*PROMPT*
Quote every line below exactly and skip any picture.

*EXERCISE MATERIALS*

##########

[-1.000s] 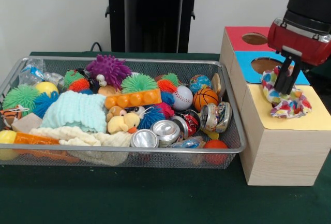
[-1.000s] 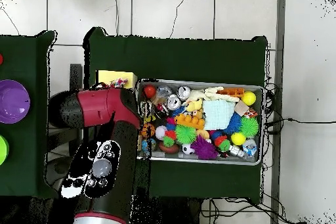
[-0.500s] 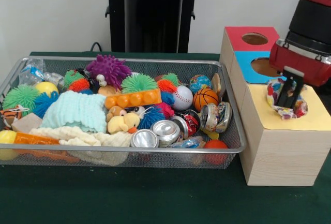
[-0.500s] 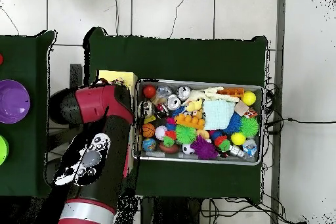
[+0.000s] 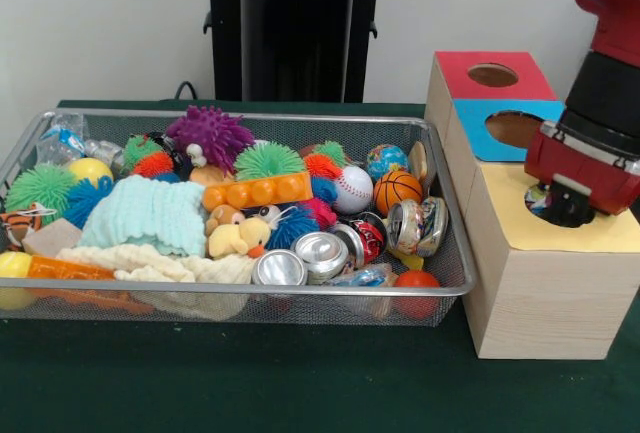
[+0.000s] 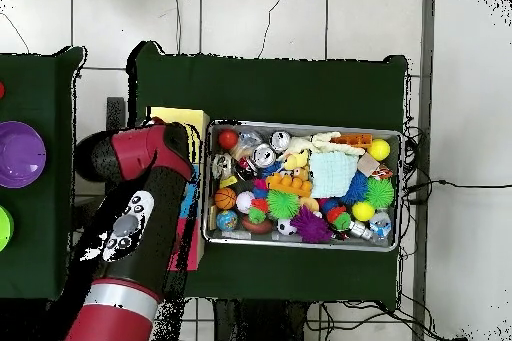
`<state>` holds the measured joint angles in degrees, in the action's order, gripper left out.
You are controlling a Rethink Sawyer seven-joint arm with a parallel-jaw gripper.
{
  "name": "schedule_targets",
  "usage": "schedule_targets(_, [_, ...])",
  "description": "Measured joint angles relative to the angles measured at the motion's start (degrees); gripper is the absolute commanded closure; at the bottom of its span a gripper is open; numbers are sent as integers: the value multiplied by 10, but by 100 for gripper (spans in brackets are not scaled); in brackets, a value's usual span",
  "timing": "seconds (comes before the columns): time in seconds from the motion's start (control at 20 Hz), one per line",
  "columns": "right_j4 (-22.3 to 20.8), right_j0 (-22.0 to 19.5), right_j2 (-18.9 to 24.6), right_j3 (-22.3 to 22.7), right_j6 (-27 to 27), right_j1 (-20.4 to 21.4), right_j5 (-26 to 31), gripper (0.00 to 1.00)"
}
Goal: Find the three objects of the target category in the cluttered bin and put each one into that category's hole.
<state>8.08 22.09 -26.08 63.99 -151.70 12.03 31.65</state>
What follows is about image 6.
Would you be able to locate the wooden box with three holes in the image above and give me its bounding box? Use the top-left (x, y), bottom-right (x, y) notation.
top-left (145, 106), bottom-right (211, 273)

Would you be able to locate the small baseball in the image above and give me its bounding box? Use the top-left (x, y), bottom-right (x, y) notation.
top-left (236, 190), bottom-right (256, 214)

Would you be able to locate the orange toy building brick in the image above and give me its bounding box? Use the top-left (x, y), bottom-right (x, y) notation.
top-left (265, 172), bottom-right (314, 198)

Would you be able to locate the yellow plush duck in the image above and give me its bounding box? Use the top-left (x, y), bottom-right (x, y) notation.
top-left (282, 149), bottom-right (310, 171)

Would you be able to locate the red-orange ball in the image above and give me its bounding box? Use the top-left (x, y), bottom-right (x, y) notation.
top-left (218, 129), bottom-right (239, 150)

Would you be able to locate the small basketball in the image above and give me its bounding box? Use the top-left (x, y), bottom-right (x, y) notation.
top-left (214, 187), bottom-right (238, 211)

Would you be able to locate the bright green spiky ball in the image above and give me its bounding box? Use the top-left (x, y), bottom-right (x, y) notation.
top-left (266, 190), bottom-right (301, 221)

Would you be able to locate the mint green cloth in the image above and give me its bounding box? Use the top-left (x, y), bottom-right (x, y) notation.
top-left (308, 151), bottom-right (359, 199)

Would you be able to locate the purple spiky toy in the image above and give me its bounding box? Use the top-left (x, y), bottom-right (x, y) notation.
top-left (290, 206), bottom-right (334, 244)

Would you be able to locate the dark green table cloth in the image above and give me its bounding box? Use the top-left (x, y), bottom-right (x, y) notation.
top-left (125, 40), bottom-right (411, 312)

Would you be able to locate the blue spiky ball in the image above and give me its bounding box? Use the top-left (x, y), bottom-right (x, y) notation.
top-left (341, 170), bottom-right (369, 205)

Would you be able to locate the green cloth side table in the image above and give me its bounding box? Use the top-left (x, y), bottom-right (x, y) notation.
top-left (0, 46), bottom-right (87, 300)

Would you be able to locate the purple plastic bowl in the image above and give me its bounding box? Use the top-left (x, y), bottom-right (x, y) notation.
top-left (0, 120), bottom-right (47, 189)

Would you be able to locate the green round item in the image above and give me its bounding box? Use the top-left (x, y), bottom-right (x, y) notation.
top-left (0, 205), bottom-right (14, 253)

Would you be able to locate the shallow wire mesh bin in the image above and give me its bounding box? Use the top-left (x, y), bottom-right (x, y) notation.
top-left (201, 118), bottom-right (403, 253)

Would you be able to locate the black power cable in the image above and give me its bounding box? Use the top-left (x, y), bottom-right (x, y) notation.
top-left (403, 178), bottom-right (512, 196)

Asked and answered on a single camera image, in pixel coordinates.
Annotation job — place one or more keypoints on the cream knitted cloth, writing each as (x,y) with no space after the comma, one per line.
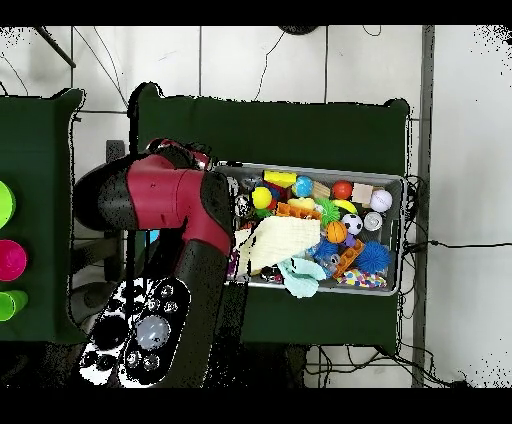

##########

*OUTPUT FOR THIS EXERCISE*
[-1.000s] 
[-1.000s] 
[-0.500s] 
[-0.500s] 
[+0.000s] 
[+0.000s] 
`<state>` holds the measured joint angles in degrees, in the action's order, gripper left out.
You are controlling a Rethink Sawyer seven-joint arm with a parallel-jaw gripper.
{
  "name": "schedule_targets",
  "usage": "schedule_targets(_, [_, ...])",
  "description": "Measured joint angles relative to the angles measured at the motion's start (degrees); gripper is the absolute commanded closure; at the bottom of its span a gripper is open; numbers are sent as integers: the value multiplied by 10, but by 100 for gripper (spans in brackets are not scaled); in brackets, a value's usual span",
  "timing": "seconds (comes before the columns): time in seconds from the motion's start (control at 20 Hz), one per line",
  "columns": "right_j4 (-22.3 to 20.8), right_j0 (-22.0 to 19.5), right_j2 (-18.9 to 24.6), right_j3 (-22.3 to 22.7), right_j6 (-27 to 27), right_j1 (-20.4 to 21.4), right_j5 (-26 to 31), gripper (0.00 to 1.00)"
}
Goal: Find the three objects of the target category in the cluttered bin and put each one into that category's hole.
<state>8.08 22.09 -26.08 63.99 -151.70 12.03 31.65</state>
What follows is about image 6.
Would you be able to locate the wooden box with three holes in the image above and give me its bounding box? Use the top-left (x, y), bottom-right (x, y) notation.
top-left (145, 106), bottom-right (211, 273)

Would you be able to locate the small baseball in the image above and give me its bounding box? Use the top-left (x, y), bottom-right (x, y) notation.
top-left (236, 190), bottom-right (256, 214)

Would you be able to locate the orange toy building brick in the image above and give me its bounding box? Use the top-left (x, y), bottom-right (x, y) notation.
top-left (265, 172), bottom-right (314, 198)

Would you be able to locate the yellow plush duck in the image above and give me its bounding box? Use the top-left (x, y), bottom-right (x, y) notation.
top-left (282, 149), bottom-right (310, 171)

Would you be able to locate the red-orange ball in the image above and give me its bounding box? Use the top-left (x, y), bottom-right (x, y) notation.
top-left (218, 129), bottom-right (239, 150)

Would you be able to locate the small basketball in the image above and give me its bounding box? Use the top-left (x, y), bottom-right (x, y) notation.
top-left (214, 187), bottom-right (238, 211)

Would you be able to locate the bright green spiky ball in the image above and give me its bounding box? Use the top-left (x, y), bottom-right (x, y) notation.
top-left (266, 190), bottom-right (301, 221)

Would you be able to locate the mint green cloth in the image above and give me its bounding box? Use the top-left (x, y), bottom-right (x, y) notation.
top-left (308, 151), bottom-right (359, 199)

Would you be able to locate the purple spiky toy in the image above and give me its bounding box? Use the top-left (x, y), bottom-right (x, y) notation.
top-left (290, 206), bottom-right (334, 244)

Would you be able to locate the dark green table cloth in the image above and give me its bounding box? Use the top-left (x, y), bottom-right (x, y) notation.
top-left (125, 40), bottom-right (411, 312)

Would you be able to locate the blue spiky ball in the image above and give me its bounding box? Use the top-left (x, y), bottom-right (x, y) notation.
top-left (341, 170), bottom-right (369, 205)

Would you be able to locate the green cloth side table in the image above and give me its bounding box? Use the top-left (x, y), bottom-right (x, y) notation.
top-left (0, 46), bottom-right (87, 300)

Would you be able to locate the purple plastic bowl in the image above and give me its bounding box? Use the top-left (x, y), bottom-right (x, y) notation.
top-left (0, 120), bottom-right (47, 189)

Would you be able to locate the green round item in the image above and give me its bounding box? Use the top-left (x, y), bottom-right (x, y) notation.
top-left (0, 205), bottom-right (14, 253)

Would you be able to locate the shallow wire mesh bin in the image above and give me its bounding box? Use the top-left (x, y), bottom-right (x, y) notation.
top-left (201, 118), bottom-right (403, 253)

Would you be able to locate the black power cable in the image above and give me its bounding box? Use the top-left (x, y), bottom-right (x, y) notation.
top-left (403, 178), bottom-right (512, 196)

Asked and answered on a single camera image, in pixel coordinates.
Annotation job — place one or more keypoints on the cream knitted cloth, writing each as (x,y) with no space after the comma, one per line.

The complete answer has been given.